Pandemie beeinträchtigt Körper und Psyche
Das WIdO liefert im Fehlzeiten-Report weitere Belege für die Pandemie-Effekte auf Gesundheit und Psyche der Erwerbstätigen. Beschäftige, die in den letzten drei Jahren im Rahmen von Querschnittsbefragungen zu den Belastungen Auskunft gegeben haben, berichten über vermehrte gesundheitliche Beschwerden: Dies betrifft sowohl körperliche Beschwerden wie Rücken-, Gelenkbeschwerden oder Kopfschmerzen, psychosomatischen Beschwerden wie Erschöpfung oder Schlafstörungen sowie emotionale Beschwerden wie Wut, Verärgerung oder Lustlosigkeit.

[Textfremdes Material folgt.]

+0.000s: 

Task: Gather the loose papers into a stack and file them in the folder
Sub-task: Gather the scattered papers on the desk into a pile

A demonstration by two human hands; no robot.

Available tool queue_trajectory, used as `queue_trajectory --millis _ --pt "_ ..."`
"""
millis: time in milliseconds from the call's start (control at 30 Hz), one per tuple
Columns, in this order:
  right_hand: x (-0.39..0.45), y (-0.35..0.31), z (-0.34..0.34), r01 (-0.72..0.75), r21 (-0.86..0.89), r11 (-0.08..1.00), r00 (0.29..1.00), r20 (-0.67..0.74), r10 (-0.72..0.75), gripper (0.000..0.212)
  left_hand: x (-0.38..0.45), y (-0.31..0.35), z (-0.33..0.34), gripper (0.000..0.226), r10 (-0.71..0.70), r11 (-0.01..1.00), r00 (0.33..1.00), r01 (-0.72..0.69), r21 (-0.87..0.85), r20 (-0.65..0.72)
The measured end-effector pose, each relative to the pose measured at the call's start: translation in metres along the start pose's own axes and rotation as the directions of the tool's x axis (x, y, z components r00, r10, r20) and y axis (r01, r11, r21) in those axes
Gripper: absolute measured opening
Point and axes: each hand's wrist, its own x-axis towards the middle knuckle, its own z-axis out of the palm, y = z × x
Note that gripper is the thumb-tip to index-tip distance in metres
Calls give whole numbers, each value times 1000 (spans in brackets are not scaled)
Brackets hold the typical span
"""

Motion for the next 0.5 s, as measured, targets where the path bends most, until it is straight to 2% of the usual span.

Auch die Fehlzeitenentwicklung der 15,6 Millionen AOK-versicherten Erwerbstätigen bis Juli 2022 legt zusätzliche Corona-Belastungen nahe: Der Krankenstand ist in den ersten Monaten dieses Jahres bis Juli deutlich angestiegen, insbesondere verursacht durch Atemwegserkrankungen und den wellenartigen Verlauf von COVID-19-Infektionen unter den AOK-versicherten Beschäftigten. Die COVID-19-Pandemie erreichte bei den Fehlzeiten ihren vorläufigen Höhepunkt im März 2022. Seit Beginn im Februar 2020 war mehr als jeder fünfte Beschäftigte (22,5 Prozent) von krankheitsbedingten Fehlzeiten im Zusammenhang mit COVID-19 betroffen. 3,8 Prozent dieser COVID-19-Betroffenen waren im weiteren Verlauf von Fehlzeiten wegen Long-COVID oder Post-COVID betroffen.